Figure 6.4: Seven-atom rings (in red) at the transition from graphene to nanotube make this new hybrid material a seamless conductor. Figure from [55]
Graphene is applied in lower cost solar cells. Some of the researchers have carried out research and built up a solar cell that make use of graphene as an electrode while using the carbon nanotubes and buckyballs. They two are combined and they absorb light in order to generate the electrons that make a solar cell composed only of the carbon [56]. The main intention of this is elimination of need for higher cost materials and dependence on complicated manufacturing techniques that are needed for solar cells. Scientists from the University of Stanford have built a solar cell that is purely made up of carbon and it has a promising alternative to the expensive materials that are used in the photovoltaic device today [93]. According to their research, carbon is said to have the highest potential in order to deliver the high performance at a low cost [94]. This type of a solar panel that can be made at a low cost is said to be the one that can only have components made up of carbon.

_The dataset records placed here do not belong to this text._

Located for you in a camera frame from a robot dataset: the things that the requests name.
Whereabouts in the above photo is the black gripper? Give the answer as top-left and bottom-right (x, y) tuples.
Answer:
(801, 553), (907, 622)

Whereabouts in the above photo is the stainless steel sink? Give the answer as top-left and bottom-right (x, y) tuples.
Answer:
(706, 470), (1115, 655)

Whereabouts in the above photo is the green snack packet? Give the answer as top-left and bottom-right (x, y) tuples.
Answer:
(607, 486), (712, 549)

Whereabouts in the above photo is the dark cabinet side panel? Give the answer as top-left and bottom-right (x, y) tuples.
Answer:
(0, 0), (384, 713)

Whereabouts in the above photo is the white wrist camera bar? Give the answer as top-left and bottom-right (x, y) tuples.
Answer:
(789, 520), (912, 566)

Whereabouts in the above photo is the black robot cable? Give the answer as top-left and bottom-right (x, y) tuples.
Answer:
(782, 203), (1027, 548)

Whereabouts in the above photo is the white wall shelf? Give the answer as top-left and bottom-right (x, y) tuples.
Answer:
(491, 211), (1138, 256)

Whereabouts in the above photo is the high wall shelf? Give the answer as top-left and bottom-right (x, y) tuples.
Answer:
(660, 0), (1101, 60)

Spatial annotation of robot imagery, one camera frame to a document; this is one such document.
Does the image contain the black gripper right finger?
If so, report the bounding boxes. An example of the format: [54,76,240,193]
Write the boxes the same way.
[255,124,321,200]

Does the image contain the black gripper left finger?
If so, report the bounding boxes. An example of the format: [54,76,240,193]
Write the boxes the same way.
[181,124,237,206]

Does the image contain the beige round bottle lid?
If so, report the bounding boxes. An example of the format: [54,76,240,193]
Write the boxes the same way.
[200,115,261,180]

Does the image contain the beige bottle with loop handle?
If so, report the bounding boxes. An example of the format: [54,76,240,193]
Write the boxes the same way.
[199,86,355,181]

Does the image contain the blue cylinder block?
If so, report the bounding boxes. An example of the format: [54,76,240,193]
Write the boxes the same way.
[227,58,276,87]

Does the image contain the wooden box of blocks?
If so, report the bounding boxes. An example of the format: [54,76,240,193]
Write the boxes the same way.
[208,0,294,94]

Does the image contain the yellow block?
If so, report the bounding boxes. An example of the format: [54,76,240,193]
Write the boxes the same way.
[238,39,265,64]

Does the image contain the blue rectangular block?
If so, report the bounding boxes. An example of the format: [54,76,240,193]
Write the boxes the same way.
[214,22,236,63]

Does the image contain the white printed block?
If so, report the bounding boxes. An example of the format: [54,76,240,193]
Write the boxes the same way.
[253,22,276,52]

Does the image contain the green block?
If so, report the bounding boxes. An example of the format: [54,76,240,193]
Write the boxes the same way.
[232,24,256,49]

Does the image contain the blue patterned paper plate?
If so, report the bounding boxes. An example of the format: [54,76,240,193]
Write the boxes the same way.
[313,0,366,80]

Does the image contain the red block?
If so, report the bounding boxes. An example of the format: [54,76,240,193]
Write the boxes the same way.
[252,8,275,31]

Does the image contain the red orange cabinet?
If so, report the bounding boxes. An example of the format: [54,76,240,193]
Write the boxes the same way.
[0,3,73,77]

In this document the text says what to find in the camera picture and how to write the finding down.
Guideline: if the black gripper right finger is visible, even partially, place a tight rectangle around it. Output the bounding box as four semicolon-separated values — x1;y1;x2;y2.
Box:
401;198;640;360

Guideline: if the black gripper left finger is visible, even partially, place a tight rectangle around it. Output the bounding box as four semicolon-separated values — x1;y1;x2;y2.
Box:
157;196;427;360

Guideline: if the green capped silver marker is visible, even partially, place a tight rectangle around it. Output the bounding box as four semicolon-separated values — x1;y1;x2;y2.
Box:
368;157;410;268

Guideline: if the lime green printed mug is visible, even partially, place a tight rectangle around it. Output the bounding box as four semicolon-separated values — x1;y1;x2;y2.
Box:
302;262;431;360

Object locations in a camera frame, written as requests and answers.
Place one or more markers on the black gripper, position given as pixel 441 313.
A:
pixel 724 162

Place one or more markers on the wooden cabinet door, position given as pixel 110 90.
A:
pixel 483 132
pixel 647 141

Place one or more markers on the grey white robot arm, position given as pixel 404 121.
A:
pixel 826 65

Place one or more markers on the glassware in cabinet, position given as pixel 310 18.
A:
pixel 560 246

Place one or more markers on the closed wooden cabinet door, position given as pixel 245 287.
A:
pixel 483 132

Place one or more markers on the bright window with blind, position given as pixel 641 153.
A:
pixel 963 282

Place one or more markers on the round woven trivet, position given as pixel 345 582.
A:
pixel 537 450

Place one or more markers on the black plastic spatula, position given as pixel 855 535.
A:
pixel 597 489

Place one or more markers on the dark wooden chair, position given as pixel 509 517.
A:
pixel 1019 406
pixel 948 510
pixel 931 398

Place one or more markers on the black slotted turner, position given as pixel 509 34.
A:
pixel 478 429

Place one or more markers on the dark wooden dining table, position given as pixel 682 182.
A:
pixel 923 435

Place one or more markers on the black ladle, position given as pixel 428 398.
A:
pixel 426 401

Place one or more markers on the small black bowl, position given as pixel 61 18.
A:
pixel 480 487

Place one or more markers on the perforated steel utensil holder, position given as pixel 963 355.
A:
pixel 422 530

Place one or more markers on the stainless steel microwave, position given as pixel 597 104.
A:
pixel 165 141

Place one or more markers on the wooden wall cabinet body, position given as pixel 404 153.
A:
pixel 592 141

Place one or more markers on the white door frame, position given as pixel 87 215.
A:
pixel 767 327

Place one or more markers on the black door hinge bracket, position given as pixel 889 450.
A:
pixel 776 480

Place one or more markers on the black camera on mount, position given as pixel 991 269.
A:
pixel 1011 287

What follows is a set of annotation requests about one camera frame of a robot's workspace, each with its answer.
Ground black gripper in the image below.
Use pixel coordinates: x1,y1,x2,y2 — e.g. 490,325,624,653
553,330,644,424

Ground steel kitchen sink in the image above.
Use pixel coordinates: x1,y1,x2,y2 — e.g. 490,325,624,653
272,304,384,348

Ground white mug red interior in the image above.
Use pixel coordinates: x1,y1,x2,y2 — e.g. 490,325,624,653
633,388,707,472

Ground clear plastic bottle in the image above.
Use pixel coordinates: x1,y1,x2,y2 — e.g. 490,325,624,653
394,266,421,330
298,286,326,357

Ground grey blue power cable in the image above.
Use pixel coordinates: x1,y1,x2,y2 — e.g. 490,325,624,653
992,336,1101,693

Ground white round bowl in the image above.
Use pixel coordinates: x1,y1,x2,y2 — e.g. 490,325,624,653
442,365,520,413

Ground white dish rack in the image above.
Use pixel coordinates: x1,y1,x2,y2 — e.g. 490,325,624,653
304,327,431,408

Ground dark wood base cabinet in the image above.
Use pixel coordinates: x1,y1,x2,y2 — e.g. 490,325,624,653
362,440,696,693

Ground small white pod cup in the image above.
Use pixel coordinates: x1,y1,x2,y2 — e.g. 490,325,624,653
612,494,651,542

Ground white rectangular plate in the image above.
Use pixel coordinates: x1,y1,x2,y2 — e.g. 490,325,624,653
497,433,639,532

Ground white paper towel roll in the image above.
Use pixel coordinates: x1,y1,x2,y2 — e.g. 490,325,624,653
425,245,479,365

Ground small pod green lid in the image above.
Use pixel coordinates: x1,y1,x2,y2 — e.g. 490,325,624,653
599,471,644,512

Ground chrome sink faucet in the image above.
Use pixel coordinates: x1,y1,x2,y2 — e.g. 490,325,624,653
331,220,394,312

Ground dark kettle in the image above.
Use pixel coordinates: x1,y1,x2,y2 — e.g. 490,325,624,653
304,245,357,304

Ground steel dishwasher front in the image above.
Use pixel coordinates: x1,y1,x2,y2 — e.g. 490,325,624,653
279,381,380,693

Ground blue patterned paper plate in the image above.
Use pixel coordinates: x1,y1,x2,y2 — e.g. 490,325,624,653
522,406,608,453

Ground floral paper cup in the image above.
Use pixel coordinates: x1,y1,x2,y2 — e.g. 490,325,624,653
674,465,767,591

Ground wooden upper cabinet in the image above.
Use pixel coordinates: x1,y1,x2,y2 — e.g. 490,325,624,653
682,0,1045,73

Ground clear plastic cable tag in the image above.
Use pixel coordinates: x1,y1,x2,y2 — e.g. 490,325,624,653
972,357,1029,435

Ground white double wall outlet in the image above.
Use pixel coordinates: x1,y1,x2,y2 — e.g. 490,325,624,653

Figure 6.5: Flexible organic solar cells equipped with graphene electrodes. Figure from[56]
Graphene can be applied as transistors that operate at higher frequency. It is very easy and possible to build high frequency transistors of higher speed. This is in case of which the electrons in the graphene move as compared to electrons in silicon [57]. In the same application the researchers have come out with an idea of developing the lithography techniques that can easily be used to fabricate the integrated circuits based on the graphene. Some of the scientists have come up with the world fastest graphene transistor. This was accomplished as the major milestone for the Carbon Electronics for RF Applications, as they aimed at developing the next generation communication device. In order to achieve high frequency record, it was through use of the wafer scale, epitaxially grown graphene that uses the technology that is compatible to the devices used in advanced silicon device fabrication. The major advantage of the graphene lies in the high speeds where electrons propagate and it is very essential to achieve high speed, performance next generation transistors [95]. Graphene is a single atom thick layer made of carbon atoms that are bonded in a hexagonal honey comb like arrangement. This two dimensional form of carbon posses unique optical, mechanical, thermal and electrical properties.
Figure 6.6: Yu-Ming Lin on High-Performance Graphene Transistors. Figure from [44]
Figure 6.7: High-performance graphene transistors made using sticky tape. Figure from [44].
Low cost of display screen in mobile devices applies graphene. As a result of its admirable properties, researchers have embarked on massive application of graphene. They have come up with an idea of replacing the indium based electrode of the organic light emitting diode (OLED) using the graphene [96]. These types of diodes are used in the electronic device display screen that requires low consumption of power. When one uses graphene instead of indium it reduces the costs and also eliminates the use of metals in OLED in order to come up with the devices that are easier to recycle [58].
Figure 6.8:Sample mobile screen made from graphene. Figure from[58]
Figure 6.9: An OLED display . Figure from [58]
Graphene for storing hydrogen for fuel cell powered cars. This is when the graphene is prepared in layers in order to increase the binding energy of the hydrogen to the surface in fuel tanks and hence results to higher amount of hydrogen storage and there after lighter weight fuel tanks. It has been applied in the development of the practical hydrogen fuelled cars.
Sensors to diagnose diseases; these sensors are based upon the graphene large surface area and the idea that the molecules that are sensitive to certain disease can attach to the carbon atoms of the graphene. For instance the researchers have come up with an idea that the fluorescent molecule and the strands of DNA can be combined for diagnosis of the disease [62]. A sensor is formed by attaching the fluorescent molecule to form a single strand and the attaching the DNA to the graphene. In case of an identical single strand DNA combines with the strand on the graphene a double strand DNA if formed that floats off from the graphene, increasing the fluorescence level. This method results in a sensor that can detect the same DNA for a particular disease in a sample [97].
Graphene is used in lithium_ion battery that recharge faster. These type of batteries make use of graphene on the surface of the anode. The defect in the graphene sheet that is introduced using a heat treatment provides pathway for the lithium ions for attachments to the anode sub state. The main advantage is that the time that is required to recharge a battery that uses the graphene anode is shorter than with the conventional lithium-ion-batteries [60].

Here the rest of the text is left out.